[Data supplied]

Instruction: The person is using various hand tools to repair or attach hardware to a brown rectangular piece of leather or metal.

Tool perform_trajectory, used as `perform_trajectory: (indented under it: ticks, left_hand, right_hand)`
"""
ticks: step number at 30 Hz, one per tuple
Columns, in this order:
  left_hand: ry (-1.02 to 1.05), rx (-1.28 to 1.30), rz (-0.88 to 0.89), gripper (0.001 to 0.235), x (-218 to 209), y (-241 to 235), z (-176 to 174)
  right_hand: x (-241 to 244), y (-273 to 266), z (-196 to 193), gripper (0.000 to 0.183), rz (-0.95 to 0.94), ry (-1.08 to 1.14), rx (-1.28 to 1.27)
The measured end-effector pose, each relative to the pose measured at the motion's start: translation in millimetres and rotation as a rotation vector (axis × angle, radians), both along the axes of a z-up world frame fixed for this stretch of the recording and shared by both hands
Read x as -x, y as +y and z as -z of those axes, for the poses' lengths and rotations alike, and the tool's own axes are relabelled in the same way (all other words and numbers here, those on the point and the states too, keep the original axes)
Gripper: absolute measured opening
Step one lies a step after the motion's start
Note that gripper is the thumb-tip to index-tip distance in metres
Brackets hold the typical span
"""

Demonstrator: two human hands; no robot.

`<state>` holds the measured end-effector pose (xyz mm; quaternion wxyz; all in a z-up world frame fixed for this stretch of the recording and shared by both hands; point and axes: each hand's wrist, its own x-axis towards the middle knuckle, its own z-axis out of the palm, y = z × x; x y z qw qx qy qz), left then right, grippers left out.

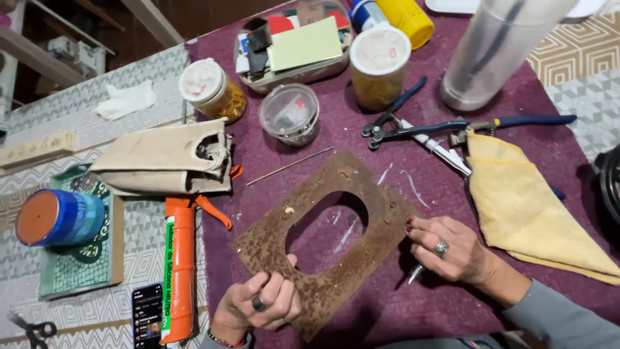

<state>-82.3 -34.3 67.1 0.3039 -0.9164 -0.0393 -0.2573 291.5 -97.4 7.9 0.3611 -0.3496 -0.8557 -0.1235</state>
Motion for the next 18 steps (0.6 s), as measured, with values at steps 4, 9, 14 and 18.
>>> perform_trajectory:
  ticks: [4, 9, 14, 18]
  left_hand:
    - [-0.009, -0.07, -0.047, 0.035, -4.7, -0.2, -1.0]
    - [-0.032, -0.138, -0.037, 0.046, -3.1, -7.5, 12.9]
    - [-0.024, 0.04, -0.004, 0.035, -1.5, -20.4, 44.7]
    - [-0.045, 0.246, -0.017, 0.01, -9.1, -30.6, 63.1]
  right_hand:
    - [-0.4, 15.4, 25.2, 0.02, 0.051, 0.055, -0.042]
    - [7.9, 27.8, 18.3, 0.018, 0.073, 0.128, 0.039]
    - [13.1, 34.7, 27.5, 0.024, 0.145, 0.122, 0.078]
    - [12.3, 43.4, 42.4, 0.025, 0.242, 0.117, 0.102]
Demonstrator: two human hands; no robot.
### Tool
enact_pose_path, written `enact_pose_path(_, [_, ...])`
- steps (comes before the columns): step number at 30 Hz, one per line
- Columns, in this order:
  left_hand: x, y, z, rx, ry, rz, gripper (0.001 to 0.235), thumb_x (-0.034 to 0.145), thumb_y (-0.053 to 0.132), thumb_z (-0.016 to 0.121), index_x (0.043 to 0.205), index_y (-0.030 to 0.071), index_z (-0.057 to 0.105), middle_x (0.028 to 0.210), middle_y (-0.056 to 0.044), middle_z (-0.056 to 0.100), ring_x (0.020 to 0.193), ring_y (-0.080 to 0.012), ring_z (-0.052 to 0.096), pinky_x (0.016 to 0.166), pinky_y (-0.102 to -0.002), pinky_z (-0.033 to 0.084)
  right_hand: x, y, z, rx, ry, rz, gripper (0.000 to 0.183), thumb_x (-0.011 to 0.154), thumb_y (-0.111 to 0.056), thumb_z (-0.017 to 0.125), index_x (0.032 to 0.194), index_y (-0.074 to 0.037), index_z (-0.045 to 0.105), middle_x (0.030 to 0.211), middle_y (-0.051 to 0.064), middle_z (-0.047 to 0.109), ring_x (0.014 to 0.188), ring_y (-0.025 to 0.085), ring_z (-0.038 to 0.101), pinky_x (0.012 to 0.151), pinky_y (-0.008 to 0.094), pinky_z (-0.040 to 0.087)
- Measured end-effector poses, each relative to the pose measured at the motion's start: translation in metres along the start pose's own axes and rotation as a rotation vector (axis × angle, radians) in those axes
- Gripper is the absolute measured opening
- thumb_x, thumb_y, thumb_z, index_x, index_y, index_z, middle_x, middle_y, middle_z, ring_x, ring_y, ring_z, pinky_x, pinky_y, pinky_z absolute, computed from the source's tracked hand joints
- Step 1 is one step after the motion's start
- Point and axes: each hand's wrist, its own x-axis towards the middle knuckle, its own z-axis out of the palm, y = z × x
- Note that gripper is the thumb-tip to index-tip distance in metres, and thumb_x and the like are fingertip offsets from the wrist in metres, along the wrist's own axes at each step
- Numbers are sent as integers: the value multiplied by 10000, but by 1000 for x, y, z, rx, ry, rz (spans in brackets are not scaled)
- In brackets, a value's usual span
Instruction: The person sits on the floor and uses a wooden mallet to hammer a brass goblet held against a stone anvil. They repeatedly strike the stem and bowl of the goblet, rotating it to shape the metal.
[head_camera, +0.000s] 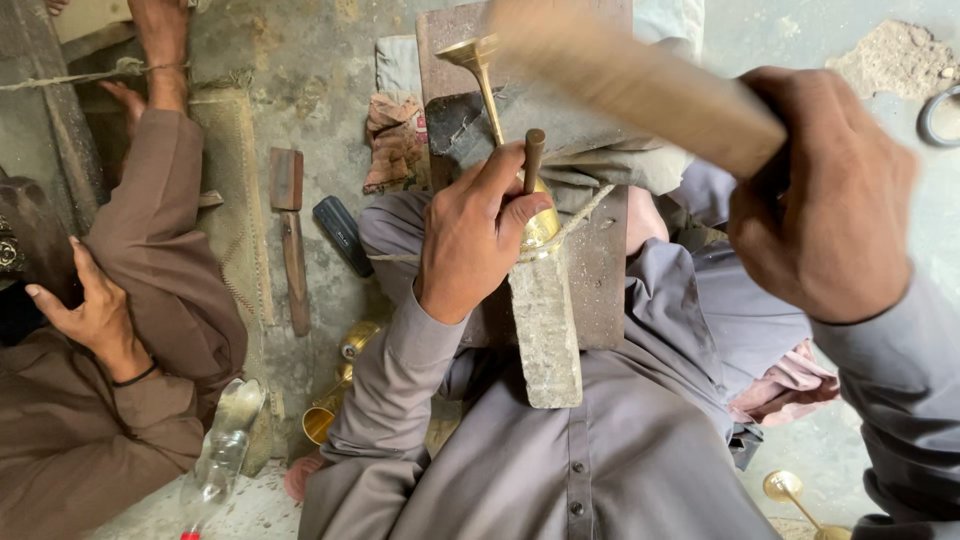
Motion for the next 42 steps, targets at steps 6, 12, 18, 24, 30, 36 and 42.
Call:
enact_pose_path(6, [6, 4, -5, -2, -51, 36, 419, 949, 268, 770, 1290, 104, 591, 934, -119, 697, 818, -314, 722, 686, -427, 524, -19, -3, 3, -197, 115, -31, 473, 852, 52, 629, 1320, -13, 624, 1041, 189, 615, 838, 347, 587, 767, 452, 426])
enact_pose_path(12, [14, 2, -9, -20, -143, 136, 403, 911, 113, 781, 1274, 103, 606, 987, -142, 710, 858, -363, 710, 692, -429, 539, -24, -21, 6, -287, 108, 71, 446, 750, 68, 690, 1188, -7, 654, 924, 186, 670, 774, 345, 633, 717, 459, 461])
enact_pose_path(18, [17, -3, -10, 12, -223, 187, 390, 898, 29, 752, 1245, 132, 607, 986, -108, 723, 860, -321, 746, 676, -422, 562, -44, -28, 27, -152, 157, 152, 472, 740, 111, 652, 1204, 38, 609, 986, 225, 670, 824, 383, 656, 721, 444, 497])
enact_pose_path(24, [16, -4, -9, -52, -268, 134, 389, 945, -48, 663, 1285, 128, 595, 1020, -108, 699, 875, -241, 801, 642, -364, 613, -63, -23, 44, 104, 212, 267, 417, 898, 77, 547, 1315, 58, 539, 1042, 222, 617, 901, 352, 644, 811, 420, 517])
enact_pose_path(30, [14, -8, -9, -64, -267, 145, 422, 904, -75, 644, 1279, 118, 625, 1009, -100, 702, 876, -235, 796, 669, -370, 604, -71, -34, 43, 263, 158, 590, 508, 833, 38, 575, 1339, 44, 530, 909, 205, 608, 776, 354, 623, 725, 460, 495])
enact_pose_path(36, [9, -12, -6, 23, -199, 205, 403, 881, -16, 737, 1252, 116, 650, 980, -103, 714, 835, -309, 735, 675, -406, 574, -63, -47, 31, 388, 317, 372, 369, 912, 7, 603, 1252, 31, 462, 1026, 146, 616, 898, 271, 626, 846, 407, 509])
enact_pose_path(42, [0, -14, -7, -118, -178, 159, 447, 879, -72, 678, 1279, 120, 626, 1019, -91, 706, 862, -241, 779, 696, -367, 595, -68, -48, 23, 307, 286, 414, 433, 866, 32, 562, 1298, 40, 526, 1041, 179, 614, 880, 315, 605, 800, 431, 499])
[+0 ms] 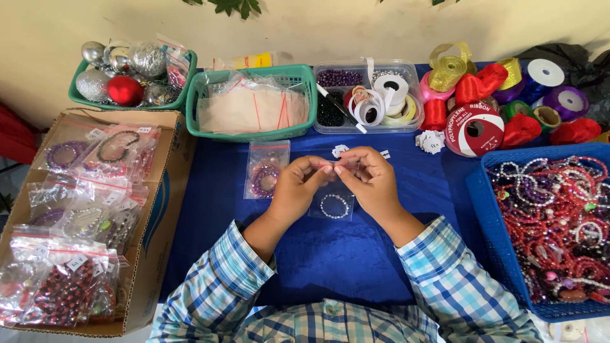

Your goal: Packing beaded bracelets into small individual plastic bags.

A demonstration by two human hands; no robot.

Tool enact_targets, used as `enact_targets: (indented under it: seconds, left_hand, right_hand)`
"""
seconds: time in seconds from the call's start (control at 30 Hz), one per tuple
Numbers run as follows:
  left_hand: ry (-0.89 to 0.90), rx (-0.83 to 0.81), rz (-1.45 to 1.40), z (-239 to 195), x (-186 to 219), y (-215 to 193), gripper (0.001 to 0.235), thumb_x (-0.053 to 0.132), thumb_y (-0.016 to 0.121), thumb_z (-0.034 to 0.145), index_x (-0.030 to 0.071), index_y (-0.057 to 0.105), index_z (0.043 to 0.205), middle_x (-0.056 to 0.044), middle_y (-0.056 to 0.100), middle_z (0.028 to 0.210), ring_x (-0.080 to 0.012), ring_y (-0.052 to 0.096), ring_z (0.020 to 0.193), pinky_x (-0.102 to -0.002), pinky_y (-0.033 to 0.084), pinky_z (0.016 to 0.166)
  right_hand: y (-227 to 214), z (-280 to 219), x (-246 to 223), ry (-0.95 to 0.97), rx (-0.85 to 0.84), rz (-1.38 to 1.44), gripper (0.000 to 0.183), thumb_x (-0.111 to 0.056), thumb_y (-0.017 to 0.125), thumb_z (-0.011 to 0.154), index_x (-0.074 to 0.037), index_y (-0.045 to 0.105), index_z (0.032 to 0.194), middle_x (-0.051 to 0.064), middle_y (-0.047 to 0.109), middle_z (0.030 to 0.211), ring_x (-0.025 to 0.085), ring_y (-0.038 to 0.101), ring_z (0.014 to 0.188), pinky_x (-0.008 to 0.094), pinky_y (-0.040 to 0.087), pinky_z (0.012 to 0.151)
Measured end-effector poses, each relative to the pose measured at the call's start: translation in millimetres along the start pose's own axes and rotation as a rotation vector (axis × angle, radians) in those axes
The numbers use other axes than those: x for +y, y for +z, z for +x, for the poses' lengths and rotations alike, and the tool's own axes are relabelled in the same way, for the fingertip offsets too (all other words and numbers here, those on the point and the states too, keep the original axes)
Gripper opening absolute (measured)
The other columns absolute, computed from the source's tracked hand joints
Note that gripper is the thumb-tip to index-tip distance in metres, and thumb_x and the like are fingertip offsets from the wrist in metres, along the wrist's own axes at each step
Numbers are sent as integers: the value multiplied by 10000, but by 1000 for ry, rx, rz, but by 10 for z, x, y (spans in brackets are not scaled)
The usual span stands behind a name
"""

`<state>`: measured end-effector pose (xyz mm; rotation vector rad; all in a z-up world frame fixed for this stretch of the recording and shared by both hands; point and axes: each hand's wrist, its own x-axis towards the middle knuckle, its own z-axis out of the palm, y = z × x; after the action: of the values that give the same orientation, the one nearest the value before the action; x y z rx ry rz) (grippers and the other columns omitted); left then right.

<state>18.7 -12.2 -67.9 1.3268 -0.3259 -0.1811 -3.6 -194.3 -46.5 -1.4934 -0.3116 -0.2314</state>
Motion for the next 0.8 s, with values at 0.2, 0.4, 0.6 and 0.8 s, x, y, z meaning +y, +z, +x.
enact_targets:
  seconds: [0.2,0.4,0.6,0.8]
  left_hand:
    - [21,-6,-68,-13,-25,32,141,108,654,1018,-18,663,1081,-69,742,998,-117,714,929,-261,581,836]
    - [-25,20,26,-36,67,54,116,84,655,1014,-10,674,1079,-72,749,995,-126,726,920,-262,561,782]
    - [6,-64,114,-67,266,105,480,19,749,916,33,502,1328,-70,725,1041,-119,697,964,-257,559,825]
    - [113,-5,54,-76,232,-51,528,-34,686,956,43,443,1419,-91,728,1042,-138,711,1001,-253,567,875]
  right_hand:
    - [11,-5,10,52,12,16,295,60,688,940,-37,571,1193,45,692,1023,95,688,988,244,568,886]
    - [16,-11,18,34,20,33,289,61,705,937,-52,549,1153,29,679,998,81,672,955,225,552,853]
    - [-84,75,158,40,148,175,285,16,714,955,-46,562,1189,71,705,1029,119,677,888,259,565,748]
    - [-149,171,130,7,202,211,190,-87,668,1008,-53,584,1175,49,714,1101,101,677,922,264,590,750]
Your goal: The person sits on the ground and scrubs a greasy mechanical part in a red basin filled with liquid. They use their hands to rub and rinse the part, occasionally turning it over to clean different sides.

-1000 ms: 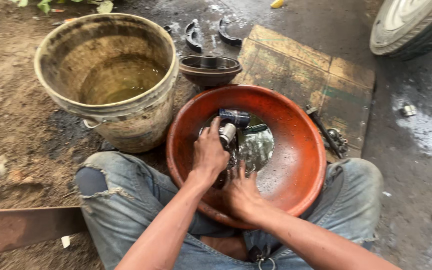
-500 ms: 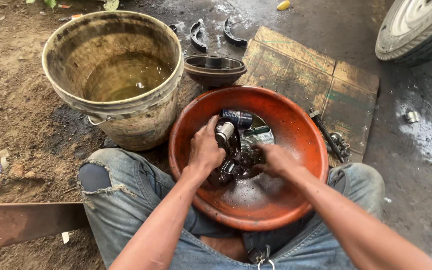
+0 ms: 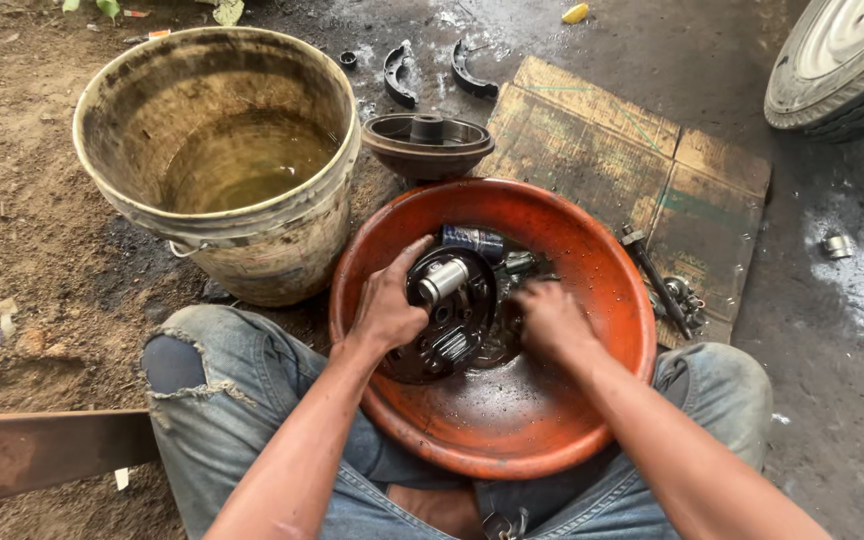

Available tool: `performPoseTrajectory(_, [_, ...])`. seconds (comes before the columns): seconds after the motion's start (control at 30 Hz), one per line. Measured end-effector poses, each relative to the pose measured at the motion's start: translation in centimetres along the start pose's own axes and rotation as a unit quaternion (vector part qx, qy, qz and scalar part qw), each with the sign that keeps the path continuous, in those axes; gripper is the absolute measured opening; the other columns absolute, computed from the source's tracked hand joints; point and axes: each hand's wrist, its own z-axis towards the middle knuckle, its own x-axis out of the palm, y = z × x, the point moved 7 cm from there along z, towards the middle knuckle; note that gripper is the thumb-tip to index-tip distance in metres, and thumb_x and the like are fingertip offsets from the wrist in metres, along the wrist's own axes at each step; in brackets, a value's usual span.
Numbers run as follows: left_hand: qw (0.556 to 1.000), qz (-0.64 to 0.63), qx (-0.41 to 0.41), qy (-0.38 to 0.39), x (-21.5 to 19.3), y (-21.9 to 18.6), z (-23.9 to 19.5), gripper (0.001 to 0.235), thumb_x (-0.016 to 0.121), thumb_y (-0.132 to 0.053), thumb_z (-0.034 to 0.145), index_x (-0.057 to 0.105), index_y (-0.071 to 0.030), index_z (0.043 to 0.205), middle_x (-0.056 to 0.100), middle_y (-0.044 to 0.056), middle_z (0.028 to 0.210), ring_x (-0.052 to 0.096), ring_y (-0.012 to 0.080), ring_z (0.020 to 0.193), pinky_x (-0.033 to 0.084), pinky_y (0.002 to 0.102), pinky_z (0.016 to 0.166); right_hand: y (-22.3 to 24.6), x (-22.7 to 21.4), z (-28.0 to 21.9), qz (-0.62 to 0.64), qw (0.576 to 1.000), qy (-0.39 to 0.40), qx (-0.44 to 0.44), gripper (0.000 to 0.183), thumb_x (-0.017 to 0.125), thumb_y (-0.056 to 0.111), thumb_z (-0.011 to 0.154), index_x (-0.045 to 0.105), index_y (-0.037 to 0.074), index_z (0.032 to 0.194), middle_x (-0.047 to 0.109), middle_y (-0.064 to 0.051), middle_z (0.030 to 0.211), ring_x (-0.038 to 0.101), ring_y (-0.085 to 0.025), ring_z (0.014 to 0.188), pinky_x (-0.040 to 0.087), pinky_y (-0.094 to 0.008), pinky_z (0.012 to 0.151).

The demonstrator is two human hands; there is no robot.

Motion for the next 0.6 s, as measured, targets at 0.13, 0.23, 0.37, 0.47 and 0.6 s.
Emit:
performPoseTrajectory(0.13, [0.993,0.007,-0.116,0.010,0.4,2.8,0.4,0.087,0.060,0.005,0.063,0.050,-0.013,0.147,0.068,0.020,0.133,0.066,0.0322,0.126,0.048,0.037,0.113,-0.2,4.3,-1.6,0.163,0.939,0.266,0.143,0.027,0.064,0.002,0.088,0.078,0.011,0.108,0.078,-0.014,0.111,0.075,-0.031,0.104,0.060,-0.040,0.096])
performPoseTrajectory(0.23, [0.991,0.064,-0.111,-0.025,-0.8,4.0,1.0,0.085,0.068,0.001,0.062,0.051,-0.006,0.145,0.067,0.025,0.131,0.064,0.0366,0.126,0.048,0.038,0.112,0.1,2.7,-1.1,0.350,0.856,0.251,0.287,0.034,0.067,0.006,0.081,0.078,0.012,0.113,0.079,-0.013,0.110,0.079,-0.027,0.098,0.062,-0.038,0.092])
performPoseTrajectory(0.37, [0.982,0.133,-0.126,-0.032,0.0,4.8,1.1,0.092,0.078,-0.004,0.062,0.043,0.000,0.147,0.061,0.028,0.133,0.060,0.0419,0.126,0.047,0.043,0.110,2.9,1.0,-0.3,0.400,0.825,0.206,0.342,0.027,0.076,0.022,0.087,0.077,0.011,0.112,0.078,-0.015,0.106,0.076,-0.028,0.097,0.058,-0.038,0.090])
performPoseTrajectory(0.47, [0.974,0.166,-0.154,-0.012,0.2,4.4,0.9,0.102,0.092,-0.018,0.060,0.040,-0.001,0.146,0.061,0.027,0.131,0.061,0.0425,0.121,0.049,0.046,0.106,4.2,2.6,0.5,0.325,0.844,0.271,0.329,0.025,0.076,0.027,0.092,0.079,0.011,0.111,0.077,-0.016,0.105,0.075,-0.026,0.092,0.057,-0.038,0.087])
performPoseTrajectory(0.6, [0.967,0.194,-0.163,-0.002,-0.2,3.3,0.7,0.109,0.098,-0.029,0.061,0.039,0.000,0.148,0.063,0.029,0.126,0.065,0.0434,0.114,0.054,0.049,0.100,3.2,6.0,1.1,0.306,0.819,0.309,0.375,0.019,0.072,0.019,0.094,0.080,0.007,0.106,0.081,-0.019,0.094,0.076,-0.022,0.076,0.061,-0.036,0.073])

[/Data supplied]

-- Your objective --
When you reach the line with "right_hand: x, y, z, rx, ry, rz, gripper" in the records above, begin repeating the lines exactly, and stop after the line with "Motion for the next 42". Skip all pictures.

-- Exercise response --
  right_hand: x, y, z, rx, ry, rz, gripper (0.000 to 0.183), thumb_x (-0.011 to 0.154), thumb_y (-0.111 to 0.056), thumb_z (-0.017 to 0.125), index_x (0.032 to 0.194), index_y (-0.074 to 0.037), index_z (-0.045 to 0.105), middle_x (0.030 to 0.211), middle_y (-0.051 to 0.064), middle_z (-0.047 to 0.109), ring_x (0.014 to 0.188), ring_y (-0.025 to 0.085), ring_z (-0.038 to 0.101), pinky_x (0.012 to 0.151), pinky_y (-0.008 to 0.094), pinky_z (-0.040 to 0.087)
- Measured end-effector poses, each relative to the pose measured at the motion's start: translation in metres along the start pose's own axes and rotation as a rotation vector (axis × angle, radians) in those axes
- Gripper is the absolute measured opening
- thumb_x, thumb_y, thumb_z, index_x, index_y, index_z, middle_x, middle_y, middle_z, ring_x, ring_y, ring_z, pinky_x, pinky_y, pinky_z absolute, computed from the source's tracked hand joints
- Step 1 is one step after the motion's start
- Point and axes: each hand's wrist, its own x-axis towards the middle knuckle, its own z-axis out of the palm, y = z × x
- Note that gripper is the thumb-tip to index-tip distance in metres, and thumb_x and the like are fingertip offsets from the wrist in metres, along the wrist's own axes at each step
- Numbers are sent as integers: the value multiplied by 10000, but by 1000 for x, y, z, rx, ry, rz (spans in brackets are not scaled)
- In brackets, a value's usual span
Instruction: The person sits on the floor and uses a wooden mallet to hammer a brass goblet held against a stone anvil. They repeatedly strike the stem and bowl of the goblet, rotating it to shape the metal.
[head_camera, +0.000s] 
Motion for the next 42 steps, targets at steps 6, 12, 18, 24, 30, 36 and 42.

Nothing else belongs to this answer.